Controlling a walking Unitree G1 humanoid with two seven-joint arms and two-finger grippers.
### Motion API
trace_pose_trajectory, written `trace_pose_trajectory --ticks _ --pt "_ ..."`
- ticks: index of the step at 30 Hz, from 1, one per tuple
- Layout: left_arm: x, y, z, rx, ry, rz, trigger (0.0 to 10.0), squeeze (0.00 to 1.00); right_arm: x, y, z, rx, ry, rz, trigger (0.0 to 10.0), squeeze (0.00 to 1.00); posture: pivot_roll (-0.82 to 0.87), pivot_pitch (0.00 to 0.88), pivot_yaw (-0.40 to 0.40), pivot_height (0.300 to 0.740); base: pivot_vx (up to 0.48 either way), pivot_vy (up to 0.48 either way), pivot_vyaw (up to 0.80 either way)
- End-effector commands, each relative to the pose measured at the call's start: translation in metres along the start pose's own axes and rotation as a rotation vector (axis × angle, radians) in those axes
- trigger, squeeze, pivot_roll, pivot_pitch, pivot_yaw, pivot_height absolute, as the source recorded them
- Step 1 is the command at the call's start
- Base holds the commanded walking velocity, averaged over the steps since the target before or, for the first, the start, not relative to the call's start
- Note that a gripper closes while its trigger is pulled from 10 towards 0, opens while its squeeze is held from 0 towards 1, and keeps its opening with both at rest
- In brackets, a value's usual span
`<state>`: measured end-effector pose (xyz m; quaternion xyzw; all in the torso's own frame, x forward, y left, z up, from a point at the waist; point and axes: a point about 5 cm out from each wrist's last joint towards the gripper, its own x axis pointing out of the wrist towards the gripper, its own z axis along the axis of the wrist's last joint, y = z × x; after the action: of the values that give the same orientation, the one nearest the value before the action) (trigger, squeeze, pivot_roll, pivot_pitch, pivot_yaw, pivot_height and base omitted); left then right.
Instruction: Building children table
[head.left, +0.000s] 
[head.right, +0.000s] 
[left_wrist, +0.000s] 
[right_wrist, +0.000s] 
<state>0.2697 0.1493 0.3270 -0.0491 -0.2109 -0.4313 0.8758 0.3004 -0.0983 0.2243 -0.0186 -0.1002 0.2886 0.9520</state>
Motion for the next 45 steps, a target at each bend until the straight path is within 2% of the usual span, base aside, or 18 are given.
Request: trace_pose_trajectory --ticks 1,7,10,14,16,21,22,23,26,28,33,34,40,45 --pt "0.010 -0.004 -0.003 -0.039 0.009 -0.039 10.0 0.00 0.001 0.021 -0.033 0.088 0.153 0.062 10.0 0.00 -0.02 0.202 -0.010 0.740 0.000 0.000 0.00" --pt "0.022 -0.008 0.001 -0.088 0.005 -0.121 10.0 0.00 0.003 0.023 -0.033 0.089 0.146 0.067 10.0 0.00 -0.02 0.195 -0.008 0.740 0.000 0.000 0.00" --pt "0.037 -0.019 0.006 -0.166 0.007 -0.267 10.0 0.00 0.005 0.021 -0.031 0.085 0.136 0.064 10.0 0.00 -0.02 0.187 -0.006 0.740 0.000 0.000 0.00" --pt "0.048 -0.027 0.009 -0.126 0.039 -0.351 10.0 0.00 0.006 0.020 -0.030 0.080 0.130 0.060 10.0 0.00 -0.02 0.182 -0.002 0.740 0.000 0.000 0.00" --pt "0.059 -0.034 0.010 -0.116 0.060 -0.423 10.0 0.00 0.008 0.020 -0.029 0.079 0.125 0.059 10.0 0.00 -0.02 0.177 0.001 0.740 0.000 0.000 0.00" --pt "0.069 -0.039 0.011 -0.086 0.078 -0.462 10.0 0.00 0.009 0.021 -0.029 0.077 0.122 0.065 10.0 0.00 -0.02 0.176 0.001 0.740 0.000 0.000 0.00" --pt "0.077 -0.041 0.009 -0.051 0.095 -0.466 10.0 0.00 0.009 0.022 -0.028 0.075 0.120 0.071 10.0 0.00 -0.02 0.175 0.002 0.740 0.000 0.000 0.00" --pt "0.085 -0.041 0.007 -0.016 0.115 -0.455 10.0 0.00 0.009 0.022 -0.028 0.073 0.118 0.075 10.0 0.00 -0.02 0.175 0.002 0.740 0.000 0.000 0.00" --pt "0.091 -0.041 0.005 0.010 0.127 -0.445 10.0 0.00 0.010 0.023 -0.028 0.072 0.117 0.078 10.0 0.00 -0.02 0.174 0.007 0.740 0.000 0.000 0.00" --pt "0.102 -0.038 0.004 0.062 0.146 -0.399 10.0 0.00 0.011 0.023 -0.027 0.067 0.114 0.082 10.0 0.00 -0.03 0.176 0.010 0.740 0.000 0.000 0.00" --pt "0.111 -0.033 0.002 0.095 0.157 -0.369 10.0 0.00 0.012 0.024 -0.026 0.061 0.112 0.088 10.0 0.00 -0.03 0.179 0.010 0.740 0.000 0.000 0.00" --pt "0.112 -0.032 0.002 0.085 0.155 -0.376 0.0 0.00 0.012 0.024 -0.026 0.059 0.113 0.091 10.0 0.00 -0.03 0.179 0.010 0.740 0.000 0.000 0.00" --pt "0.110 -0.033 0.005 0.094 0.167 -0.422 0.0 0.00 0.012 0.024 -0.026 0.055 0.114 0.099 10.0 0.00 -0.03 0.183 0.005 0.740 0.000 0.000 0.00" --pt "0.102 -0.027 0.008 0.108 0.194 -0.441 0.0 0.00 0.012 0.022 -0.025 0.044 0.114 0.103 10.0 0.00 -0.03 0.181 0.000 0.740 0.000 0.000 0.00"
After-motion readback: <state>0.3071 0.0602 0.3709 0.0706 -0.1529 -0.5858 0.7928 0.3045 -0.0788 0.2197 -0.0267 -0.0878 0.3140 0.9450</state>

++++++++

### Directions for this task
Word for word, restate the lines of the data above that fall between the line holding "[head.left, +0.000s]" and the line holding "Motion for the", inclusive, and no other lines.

### Reply
[head.left, +0.000s] 
[head.right, +0.000s] 
[left_wrist, +0.000s] 
[right_wrist, +0.000s] 
<state>0.2697 0.1493 0.3270 -0.0491 -0.2109 -0.4313 0.8758 0.3004 -0.0983 0.2243 -0.0186 -0.1002 0.2886 0.9520</state>
Motion for the next 45 steps, a target at each bend until the straight path is within 2% of the usual span, base aside, or 18 are given.

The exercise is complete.